Şimdi ne yapmak istiyorsanız bir daha onu düşünün! Hani yaptığınız çikolatalı pastayı kesip te ilk lokmasında gözlerini kapatan küçük çocuğa veriyorsunuz ya, hani fırından çıkan sizin peynirli poğaçalarınızın kokusu vardı ya, “neden bir restoran açmadın?” diye kendinize sorabiliyorsanız yaşamın ve mutluluğun kapısı açılabilecektir.

 

Hani, 49 ncu yaş gününde hevesle aldığınız udunuzdan dökülen nağmeler ile, önce ıslık çalarak, sonra sözlerle katıldığınız şarkıya eşlik ederek neden daha önce müzik eğitimi almadığınızı kendinize soruyorsanız, mutluluğa ilk adım atılıyor, gibisiniz.

 

Yine de telaş etmeyin! Yanlış olan veya geç olan bir şey yoktur. Sonuç mutlaka doğanın istediği gibi olacaktır. Tek fark erken veya geç kalmaktır, geç kalmayın!

 

Bu dünyada yaşam bir oyundur. Bu oyunu hazırlayan hatalı olmayacağına ve yazan da yazmamazlık edemeyeceğine göre, oyun daima güzel ve hoştur. Ancak iyi oyuncularla anlam ifade eder.  İyi oyuncu, verilmiş görevi yapandır. Sapık, hırsız, katil, bekçi, aşçı, aşık hepsi bu oyundadır. Verilen görevi yapmaktadırlar. Sizin beğenmediğiniz bir rol, beğenen biri tarafından mutlaka oynanacaktır. Beğenmediğiniz rol, zaten onu oynayacak olana verilmiştir.

 

Siz beğendiğinizi veya istediğinizi değil, size verilmiş olanı akılcı bir gözlemle ve özgür düşüncenizle seçin veya kabullenin, tam olarak oynamaya çalışın! Size verilen görevi anlayın! Doğru oynayın, rolün dışına çıkmayın! Başroldeki yakışıklı olmaya, paraları sayan zengin olmaya çabalamayın!
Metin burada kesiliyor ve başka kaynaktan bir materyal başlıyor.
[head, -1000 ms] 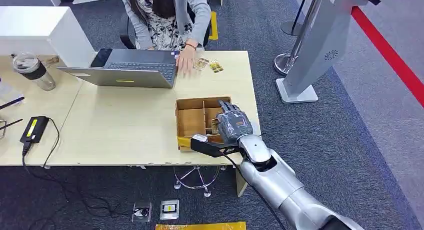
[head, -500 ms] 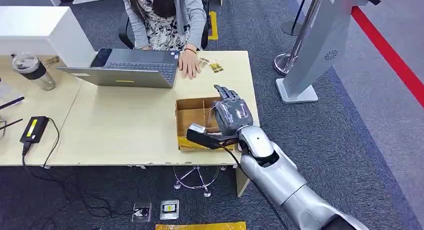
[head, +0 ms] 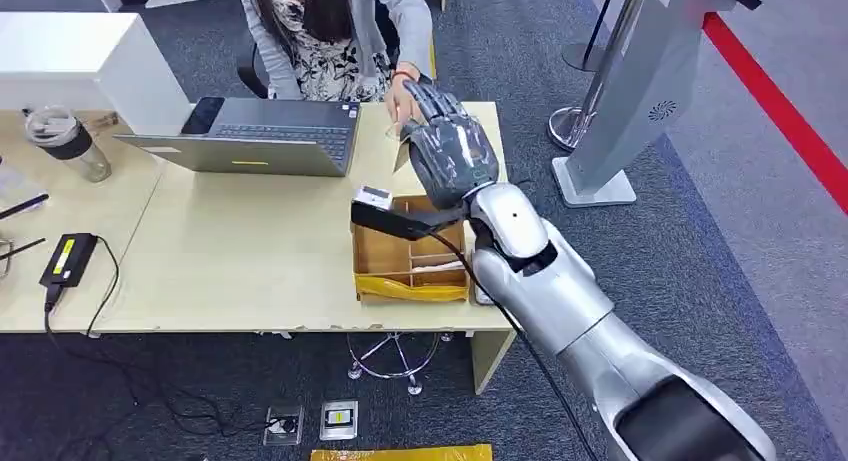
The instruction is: Pass the card to the sensor for recognition and then transmit it.
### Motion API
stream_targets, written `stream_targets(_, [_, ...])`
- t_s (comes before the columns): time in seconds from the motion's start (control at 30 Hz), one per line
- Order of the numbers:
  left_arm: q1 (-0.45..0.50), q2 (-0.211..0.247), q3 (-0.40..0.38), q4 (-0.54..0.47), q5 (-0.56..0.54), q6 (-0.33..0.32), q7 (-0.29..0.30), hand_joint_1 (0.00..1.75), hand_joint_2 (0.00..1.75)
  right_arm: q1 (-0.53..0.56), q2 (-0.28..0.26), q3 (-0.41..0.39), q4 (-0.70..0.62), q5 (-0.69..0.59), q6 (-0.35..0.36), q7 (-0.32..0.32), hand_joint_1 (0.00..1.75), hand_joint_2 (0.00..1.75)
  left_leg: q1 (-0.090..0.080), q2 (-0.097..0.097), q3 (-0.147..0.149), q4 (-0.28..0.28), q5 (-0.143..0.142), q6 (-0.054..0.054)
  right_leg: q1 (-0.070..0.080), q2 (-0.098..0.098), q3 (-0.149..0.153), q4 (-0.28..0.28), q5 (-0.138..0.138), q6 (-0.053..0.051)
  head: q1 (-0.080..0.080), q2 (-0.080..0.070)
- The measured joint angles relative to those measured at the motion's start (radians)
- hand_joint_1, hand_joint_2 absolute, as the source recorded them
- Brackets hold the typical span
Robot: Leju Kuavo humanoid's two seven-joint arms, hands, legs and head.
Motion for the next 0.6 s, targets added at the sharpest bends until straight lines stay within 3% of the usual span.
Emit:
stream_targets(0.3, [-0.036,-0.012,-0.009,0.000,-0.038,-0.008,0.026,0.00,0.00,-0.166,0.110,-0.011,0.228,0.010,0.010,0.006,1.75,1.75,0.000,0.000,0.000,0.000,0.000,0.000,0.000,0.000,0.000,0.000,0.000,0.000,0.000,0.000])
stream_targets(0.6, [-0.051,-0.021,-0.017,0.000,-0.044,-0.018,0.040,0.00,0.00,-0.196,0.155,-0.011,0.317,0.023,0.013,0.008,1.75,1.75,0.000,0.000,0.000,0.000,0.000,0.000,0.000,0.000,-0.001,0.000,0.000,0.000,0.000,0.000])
Bazıları belki köy meydanında akmayan bir çeşme olabilir; bazıları da dağların tepelerinde, kayaların yarığında fışkıran herkes hayat veren bir su kaynağı olabilir, unutmayın!

 

Siz kendinizi bilin, kendinizi özgür bırakın! Martıların sesini dinleyin, size söylediklerine kulak verin, yalnızca yapacaklarınızı ve yapmanız gerekenleri yapın!

 

Nadir Elibol ve Martılar

Dolmabahçe, İstanbul

10 Ocak 2005, Salı 13:30

Comments are closed.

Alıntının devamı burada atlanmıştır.